CHP'nin mahalle delegesi seçimlerinde yaşananlar boşuna değilmiş demek ki...

Kavgalı seçim sadece Samsun'un Atakum ilçesinde olmadı; hemen hemen her ilde benzer olaylar yaşandı...

Mevcut yönetime karşı çıkarılan listeler, genellikle Kılıçdaroğlu'nu destekleyenlerden oluştu...

Ordu'da, CHP üyesi bir arkadaşım anlattığında inanamamıştım...

Arkadaşım, yıllardır mahalle delegesi seçimlerine katıldığını ve hiçbir dönemde bu kadar baskı altında kalmadığını söylerken, her iki listeye oy kullanması yönünde devreye girenleri de tek tek saydı...

O, Özgür Özel'i destekleyen listeye oy vermişti...

Aslında bütün bu kavgaların nedeni, "kayyım" beklentisiydi...

Çünkü, CHP yönetimine atanacak kayyım, il seçimlerinde kurultay delegelerinin çoğunluğunu kazanamadığı sürece oturacağı koltuk "emanet" olacaktı...

Nitekim, mahkeme CHP İstanbul İl Başkanlığı seçimini iptal etti ve başkan dahil tüm kurulları geçersiz sayıldı...

Yönetime de eski CHP milletvekili Gürsel Tekin ile birlikte eski 4 ilçe başkanı kayyım olarak atandı...

Gürsel Tekin ve diğerlerinin Özgür Özel'i desteklemediği zaten biliniyordu...

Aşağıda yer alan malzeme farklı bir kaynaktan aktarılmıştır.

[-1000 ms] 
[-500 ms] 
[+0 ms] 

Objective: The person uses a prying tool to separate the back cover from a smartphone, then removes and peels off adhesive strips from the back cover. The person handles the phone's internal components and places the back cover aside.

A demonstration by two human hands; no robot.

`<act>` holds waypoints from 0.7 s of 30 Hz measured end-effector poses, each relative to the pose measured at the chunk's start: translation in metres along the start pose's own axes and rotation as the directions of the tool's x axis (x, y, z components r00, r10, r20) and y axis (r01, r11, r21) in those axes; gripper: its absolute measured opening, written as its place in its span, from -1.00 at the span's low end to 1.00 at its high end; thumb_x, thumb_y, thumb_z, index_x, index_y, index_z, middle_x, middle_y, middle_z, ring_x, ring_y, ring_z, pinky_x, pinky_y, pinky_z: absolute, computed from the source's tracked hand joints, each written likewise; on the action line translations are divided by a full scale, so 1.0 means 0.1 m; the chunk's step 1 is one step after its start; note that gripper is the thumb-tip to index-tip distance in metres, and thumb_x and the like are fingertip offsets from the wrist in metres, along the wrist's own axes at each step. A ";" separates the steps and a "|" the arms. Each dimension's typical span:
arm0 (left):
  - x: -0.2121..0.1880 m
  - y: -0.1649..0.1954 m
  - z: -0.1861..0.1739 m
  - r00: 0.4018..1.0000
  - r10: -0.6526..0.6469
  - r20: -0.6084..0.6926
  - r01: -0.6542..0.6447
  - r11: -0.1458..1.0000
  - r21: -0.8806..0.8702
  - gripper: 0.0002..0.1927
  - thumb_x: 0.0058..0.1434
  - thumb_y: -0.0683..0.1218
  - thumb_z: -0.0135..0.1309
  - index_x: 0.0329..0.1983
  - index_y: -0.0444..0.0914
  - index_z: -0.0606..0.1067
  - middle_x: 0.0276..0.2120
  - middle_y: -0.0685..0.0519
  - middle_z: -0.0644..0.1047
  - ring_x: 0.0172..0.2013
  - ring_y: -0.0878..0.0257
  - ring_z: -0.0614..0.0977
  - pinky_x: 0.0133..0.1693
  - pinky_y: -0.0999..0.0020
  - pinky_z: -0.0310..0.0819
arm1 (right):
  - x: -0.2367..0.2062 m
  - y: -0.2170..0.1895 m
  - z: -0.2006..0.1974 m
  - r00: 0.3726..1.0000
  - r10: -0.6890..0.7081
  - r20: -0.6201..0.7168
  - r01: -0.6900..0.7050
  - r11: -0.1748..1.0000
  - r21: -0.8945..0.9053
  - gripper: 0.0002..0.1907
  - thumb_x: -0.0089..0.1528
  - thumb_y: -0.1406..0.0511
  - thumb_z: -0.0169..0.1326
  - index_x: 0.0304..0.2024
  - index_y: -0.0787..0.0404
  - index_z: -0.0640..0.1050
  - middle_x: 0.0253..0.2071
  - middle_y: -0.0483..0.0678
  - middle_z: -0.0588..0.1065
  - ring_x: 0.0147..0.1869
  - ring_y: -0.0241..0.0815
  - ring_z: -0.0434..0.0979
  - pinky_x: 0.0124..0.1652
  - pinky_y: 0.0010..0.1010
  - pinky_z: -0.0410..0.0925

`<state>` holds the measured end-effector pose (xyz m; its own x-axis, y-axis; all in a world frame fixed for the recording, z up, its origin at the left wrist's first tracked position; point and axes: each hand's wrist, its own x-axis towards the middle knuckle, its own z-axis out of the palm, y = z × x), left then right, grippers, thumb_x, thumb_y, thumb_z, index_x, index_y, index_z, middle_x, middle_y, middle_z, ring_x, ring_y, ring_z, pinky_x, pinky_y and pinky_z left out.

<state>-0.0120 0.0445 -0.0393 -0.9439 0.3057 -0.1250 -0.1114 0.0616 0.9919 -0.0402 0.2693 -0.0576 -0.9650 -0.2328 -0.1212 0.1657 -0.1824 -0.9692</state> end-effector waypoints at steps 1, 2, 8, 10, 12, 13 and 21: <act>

Yani demem o ki, delege seçimlerindeki kavgaların nedeni, "kayyım" beklentilerinin gerçekleşecek olması ihtimali üzerineydi...

15 Eylül'de görülecek kurultay davası da benzer sonucu ortaya çıkaracak gibi...

Çünkü, perşembenin gelişi çarşambadan belli oluyor...

Ne var ki, bu olayların ekonomiye olan etkisini de hesap etmek gerekir...

İstanbul Borsası, dün tarihi çöküşlerinden birini daha yaşadı...

Milletin meselesi sadece CHP değil elbette...

Tasarruflarıyla yatırım yapan yüzbinlerce insanın mağduriyeti var ortada...

Kongrelerde şu olmuş, bu olmuş!..

Milletin suçu, günahı ne?..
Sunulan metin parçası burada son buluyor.